We now have an almost-complete system running on the prototype machine. The major remaining "holes" are the lack of a garbage collector and the presence of only the most primitive error handling. Also, floating-point and big-integer numbers and microcompilation have been put off until the next machine. The system includes almost all the functions of Maclisp, and quite a few new ones. The machine is able to page off of its disk, accept input from the keyboard and the mouse, display on the TV, and do I/O to files on the PDP-10. The display editor is completely working, and the compiler runs on the machine, so the system is quite usable for typing in, editing, compiling, and debugging Lisp functions.

As a demonstration of the system, and a test of its capabilities, two large programs have been brought over from the PDP-10. William Woods’s LUNAR English-language data-base query system was converted from InterLisp to Maclisp, thence to Lisp machine Lisp. On the Lisp machine it runs approximately 3 times as fast as in Maclisp on the KA-10, which in turn is 2 to 4 times as fast as in InterLisp. Note that the Lisp machine time is elapsed real time, while the PDP-10 times are virtual run times as given by the operating system and do not include the delays due to timesharing.

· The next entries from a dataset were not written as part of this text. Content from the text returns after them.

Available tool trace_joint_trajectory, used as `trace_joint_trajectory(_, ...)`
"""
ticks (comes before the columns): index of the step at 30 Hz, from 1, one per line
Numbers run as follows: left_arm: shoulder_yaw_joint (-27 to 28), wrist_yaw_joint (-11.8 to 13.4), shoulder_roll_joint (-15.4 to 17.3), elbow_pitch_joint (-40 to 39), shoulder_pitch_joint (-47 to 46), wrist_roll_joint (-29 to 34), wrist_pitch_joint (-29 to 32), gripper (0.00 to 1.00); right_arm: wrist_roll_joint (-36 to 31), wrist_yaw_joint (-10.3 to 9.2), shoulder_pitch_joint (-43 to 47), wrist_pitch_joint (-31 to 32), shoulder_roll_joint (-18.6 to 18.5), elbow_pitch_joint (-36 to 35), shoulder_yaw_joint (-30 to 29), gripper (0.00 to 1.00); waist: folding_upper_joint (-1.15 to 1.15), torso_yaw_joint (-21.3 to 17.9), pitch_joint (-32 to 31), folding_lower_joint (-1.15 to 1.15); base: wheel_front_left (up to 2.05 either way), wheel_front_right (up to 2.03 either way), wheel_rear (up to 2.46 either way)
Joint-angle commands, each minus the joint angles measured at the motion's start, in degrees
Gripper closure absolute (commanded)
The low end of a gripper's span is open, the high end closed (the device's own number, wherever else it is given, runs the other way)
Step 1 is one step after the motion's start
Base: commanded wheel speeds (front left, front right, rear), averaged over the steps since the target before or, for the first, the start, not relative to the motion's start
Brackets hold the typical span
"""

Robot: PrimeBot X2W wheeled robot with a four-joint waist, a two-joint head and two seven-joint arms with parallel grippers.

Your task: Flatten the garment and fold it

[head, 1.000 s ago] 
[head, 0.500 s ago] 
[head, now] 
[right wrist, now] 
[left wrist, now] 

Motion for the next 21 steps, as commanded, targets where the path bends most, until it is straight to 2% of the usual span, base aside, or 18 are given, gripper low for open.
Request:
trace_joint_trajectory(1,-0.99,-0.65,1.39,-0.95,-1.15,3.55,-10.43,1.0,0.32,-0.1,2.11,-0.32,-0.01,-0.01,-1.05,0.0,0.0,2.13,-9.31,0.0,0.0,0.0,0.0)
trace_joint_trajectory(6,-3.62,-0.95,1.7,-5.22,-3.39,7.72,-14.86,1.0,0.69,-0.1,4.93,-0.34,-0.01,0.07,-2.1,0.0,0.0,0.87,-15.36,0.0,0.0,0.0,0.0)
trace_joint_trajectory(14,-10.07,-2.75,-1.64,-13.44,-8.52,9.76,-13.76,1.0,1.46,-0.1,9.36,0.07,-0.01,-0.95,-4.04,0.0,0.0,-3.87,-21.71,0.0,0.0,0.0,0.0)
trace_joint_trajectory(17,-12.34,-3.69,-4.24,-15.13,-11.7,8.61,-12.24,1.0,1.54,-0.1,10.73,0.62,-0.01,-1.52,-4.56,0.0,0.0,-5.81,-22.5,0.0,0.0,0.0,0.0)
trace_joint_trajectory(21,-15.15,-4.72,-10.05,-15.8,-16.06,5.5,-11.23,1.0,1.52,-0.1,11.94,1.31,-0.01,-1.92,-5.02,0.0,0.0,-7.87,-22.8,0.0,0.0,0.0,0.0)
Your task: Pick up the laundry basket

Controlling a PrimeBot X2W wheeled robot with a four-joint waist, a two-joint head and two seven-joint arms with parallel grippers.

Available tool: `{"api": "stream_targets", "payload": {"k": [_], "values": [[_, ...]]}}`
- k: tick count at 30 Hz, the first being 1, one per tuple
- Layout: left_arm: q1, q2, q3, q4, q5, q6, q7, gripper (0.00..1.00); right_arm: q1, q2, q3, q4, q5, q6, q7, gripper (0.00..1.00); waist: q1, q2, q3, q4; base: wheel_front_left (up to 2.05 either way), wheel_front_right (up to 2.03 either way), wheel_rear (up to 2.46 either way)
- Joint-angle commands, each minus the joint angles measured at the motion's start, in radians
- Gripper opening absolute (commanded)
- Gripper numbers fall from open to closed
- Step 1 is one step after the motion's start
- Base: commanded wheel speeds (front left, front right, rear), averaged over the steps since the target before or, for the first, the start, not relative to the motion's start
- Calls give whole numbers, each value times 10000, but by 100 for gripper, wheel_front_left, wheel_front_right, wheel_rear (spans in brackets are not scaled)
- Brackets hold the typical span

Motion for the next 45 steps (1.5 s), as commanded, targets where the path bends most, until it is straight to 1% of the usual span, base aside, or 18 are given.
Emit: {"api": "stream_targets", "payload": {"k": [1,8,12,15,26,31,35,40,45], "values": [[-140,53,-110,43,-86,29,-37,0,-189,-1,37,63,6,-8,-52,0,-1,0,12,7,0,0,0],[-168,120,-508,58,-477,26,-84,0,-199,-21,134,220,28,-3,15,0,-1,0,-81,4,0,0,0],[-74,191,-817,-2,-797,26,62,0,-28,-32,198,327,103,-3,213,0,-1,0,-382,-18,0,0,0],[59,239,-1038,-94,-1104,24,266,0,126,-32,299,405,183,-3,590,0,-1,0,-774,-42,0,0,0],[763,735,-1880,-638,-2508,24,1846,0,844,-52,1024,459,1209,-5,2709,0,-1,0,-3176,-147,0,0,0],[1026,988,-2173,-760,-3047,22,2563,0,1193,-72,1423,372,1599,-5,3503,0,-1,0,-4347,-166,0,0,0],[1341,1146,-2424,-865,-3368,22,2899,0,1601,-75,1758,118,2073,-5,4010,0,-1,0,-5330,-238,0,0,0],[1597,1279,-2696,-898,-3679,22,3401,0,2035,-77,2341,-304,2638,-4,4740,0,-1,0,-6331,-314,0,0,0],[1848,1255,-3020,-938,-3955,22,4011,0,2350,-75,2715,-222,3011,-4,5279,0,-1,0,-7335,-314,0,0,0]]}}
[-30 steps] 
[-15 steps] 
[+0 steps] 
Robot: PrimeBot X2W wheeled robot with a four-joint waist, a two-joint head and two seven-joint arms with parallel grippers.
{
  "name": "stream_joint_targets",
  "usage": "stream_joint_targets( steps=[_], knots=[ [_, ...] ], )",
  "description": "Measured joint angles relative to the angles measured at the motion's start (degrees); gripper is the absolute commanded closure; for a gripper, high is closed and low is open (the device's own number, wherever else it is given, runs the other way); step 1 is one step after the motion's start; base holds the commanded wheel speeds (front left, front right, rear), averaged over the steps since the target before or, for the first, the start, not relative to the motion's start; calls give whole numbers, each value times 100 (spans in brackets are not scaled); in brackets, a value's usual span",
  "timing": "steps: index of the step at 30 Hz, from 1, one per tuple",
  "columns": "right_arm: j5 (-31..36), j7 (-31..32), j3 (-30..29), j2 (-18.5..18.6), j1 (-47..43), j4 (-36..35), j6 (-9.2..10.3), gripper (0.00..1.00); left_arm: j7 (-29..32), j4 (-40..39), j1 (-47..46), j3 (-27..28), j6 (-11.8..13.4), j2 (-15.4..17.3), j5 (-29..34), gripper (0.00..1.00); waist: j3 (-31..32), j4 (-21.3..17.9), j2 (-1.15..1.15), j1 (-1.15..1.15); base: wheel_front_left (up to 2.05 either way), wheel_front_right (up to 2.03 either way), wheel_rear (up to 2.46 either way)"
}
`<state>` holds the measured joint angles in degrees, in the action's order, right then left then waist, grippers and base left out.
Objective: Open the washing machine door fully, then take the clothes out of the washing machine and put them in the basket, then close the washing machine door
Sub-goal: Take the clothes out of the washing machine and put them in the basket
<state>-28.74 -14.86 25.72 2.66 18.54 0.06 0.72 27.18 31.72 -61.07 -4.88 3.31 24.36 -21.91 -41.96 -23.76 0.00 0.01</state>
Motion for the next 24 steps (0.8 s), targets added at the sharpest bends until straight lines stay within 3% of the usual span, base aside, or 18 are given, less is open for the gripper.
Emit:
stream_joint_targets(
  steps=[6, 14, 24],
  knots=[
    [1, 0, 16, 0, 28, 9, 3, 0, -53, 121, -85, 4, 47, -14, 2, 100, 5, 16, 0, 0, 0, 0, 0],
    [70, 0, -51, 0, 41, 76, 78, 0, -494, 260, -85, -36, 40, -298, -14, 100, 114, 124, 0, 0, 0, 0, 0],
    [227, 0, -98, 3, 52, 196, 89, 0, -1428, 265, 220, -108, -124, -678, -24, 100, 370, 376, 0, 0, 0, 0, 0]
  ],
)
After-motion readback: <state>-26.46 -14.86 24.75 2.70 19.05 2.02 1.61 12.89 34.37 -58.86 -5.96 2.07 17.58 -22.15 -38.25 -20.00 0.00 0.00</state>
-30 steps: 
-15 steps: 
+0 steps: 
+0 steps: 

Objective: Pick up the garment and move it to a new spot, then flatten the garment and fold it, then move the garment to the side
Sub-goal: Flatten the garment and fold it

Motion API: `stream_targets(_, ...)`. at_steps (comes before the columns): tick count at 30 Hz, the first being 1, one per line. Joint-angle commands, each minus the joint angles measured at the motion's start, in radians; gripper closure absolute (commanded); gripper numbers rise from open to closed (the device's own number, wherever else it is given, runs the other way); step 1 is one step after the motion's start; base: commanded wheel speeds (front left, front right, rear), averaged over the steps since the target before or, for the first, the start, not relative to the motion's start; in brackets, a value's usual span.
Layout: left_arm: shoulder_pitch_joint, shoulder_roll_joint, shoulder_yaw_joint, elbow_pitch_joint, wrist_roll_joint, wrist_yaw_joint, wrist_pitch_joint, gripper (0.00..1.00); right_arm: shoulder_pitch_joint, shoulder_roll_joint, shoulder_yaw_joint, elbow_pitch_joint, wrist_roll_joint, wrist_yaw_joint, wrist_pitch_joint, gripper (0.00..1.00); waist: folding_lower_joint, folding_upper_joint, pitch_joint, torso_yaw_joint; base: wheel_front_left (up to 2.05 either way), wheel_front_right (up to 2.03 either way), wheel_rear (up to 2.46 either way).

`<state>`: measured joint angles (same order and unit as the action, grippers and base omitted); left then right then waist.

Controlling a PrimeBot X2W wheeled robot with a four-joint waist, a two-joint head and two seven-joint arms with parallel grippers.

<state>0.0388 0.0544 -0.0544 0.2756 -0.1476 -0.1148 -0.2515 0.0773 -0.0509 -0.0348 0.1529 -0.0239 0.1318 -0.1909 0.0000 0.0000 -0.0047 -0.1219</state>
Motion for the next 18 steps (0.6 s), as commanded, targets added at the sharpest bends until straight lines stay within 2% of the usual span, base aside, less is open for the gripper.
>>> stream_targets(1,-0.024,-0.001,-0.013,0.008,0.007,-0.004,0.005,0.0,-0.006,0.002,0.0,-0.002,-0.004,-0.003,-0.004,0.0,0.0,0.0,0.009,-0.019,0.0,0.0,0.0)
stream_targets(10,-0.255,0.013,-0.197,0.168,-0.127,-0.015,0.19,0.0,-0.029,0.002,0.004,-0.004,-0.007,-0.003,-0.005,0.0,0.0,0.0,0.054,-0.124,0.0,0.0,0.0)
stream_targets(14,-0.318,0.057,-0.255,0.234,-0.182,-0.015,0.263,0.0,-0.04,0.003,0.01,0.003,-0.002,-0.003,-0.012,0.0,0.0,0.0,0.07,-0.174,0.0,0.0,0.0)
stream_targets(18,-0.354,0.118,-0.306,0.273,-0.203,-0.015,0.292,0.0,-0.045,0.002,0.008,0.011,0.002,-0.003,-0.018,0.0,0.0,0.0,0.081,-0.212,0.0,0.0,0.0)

Most of the Macsyma symbolic algebraic system has been converted to the Lisp machine; nearly all the source files were simply compiled without any modifications. Most of Macsyma works except for some things that require bignums. The preliminary speed is the same as on the KA-10, but a number of things have not been optimally converted. (This speed measurement is, again, elapsed time on the Lisp machine version versus reported run time on the KA-10 time sharing system. Thus, paging and scheduling overhead in the KA-10 case are not counted in this measurement.)

LUNAR (including the dictionary) and Macsyma can reside together in the Lisp machine with plenty of room left over; either program alone will not entirely fit in a PDP-10 address space.

The CONS machine is currently being redesigned, and a new machine will be built soon, replacing our present prototype. The new machine will have larger sizes for certain internal memories, will incorporate newer technology, will have greatly improved packaging, and will be faster. It will fit entirely in one cabinet and will be designed for ease of construction and servicing. In late 1977 and early 1978 we plan to build seven additional machines and install them at the MIT AI Lab. During the fall of 1977 we plan to finish the software, bringing it to a point where users can be put on the system. User experience with the Lisp machine during 1978 should result in improvement and cleaning up of the software and documentation, and should give us a good idea of the real performance to be expected from the machine. At that time we will be able to start thinking about ways to make Lisp machines available to the outside world.

11 REFERENCES:

CONS:	Steele, Guy L. "Cons", not yet published.  This is a revision of
		Working paper 80, CONS by Tom Knight

GC:	Baker, Henry, "List Processing in Real Time on a Serial Computer",
		Working Paper 139

LAMBDA:	Steele, Guy L. "LAMBDA - The Ultimate Imperative", Artificial Intelligence
		 Memo 353

MOUSE:	See extensive publications by Englebart and group at SRI.